CHICAGO — Given the long history of medical devices and medications being developed without sufficient data on how they impact women, and sexual and gender minority (SGM) populations, the delegates at the Annual Meeting of the American Medical Association (AMA) House of Delegates adopted policy to ensure more women and SGM are included in clinical trials and medical research.

Furthering the AMA’s efforts to ensure diversity in clinical research to improve health outcomes, the new policy calls for the AMA to support the U.S. Food and Drug Administration (FDA) in requiring drug and device sponsors to develop actionable clinical trial diversity action plans that include women, and SGM populations. The new policy also supports the FDA’s efforts to condition drug and device approvals on post-marketing studies that evaluate the efficacy and safety of products in women and SGM populations, when those groups were not adequately represented in clinical trials.

“For too long, women and SGM populations largely have been excluded from clinical trials and medical research—leading to unnecessary health inequities and negatively impacting the care these populations receive. To ensure that medications and medical devices are developed based on research that reflects their unique needs, we must increase the participation of women and SGM populations, as well as actively support the involvement of both women and SGM researchers in clinical research,” said AMA Board Member Toluwalase Ajayi, M.D. “Without this important data, there’s no way to know whether medications and medical devices are not only safe, but effective, for use in women and SGM populations.”

Under the new policy, the AMA will also support and encourage the National Institutes of Health, and other grant-making entities, to fund post-market research investigating pharmacodynamics and pharmacokinetics for generic drugs that did not adequately enroll women, and SGM populations in their clinical trials—prioritizing instances when those populations represent a significant portion of patients or reported adverse drug events.

The AMA Council on Science and Public Health report that served as the basis for this policy noted that women participating in clinical trials became a topic of intense discussion in the United States and Europe after birth defects caused by the medication thalidomide were discovered in the 1950s. This led to an amendment to the Food Drug and Cosmetic Act of 1962, resulting in the phased clinical trial model used today. FDA then introduced regulations in 1977 barring all women “of child-bearing age” from participating in clinical trials outside of life-saving drugs due to fears of birth defects from a similar medication to thalidomide. In 1993, recognizing the impact that excluding women from clinical trials had on health equity, the FDA repealed their 1977 rule and Congress passed a mandate that all studies funded by NIH include women and assess differences amongst sexes. Since the 1990s, the FDA has been committed to improving diversity in clinical trials. The AMA’s new policy serves to strengthen the FDA’s efforts and ensure more women and SGM are included in clinical trials and medical research.

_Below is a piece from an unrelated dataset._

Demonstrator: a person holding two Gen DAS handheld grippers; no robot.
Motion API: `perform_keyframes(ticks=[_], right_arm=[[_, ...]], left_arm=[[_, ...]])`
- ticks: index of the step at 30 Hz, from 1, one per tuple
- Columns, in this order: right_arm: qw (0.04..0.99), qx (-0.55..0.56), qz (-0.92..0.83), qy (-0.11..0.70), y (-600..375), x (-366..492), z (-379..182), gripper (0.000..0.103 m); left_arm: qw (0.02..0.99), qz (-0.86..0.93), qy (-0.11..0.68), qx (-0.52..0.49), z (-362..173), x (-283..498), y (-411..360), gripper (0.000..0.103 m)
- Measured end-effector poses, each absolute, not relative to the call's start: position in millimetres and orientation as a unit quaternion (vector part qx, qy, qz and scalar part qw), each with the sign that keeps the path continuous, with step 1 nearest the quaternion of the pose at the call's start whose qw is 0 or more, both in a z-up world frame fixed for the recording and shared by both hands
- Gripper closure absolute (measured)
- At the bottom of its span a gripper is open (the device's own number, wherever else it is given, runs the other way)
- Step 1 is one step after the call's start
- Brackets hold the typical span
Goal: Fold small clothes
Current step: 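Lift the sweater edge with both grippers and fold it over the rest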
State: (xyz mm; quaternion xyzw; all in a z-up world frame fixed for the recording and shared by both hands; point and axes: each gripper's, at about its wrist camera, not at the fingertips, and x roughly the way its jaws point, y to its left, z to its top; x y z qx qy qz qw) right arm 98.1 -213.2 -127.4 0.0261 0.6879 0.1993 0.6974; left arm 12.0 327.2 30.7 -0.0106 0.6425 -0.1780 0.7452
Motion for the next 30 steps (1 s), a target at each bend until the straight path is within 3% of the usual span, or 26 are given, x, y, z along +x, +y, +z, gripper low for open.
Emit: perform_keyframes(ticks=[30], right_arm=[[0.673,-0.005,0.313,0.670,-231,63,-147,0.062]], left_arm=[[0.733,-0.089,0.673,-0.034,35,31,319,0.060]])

One study suggests women experience adverse drug reactions approximately twice as often as men, a result of  women’s lack of participation in clinical trials leading to poor understanding of the influence of sex on pharmacokinetics. Additionally, an analysis of NIH-funded clinical trials performed in 2015 showed that only 26 percent of studies explicitly used sex as a variable in their analysis, 72 percent made no mention of sex at all, and many studies with low enrollment of women still represented their data to suggest that it is generalizable across sexes.

The AMA Council on Science and Public Health report also noted that participation of SGM populations in clinical trials is less representative of the population—with individuals identifying as gay, lesbian, transgender, gender non-binary, or gender expansive, having been historically omitted entirely as a category for clinical research, even when they are a high-risk population. For example, despite a higher risk of substance use disorders in people identifying as gay or lesbian, one analysis found that less than 5 percent of substance use disorder studies from 2007 to 2012 reported sexual orientation as a relevant participant demographic.

“The lack of participation of women and SGM in clinical trials has clear impacts on the care these populations receive. Despite changes in the regulatory environment, inequities in clinical trial participation and outcomes persist today,” said Dr. Ajayi. “We commend the FDA’s work to date and we are committed to furthering efforts to improve equity in patient outcomes.”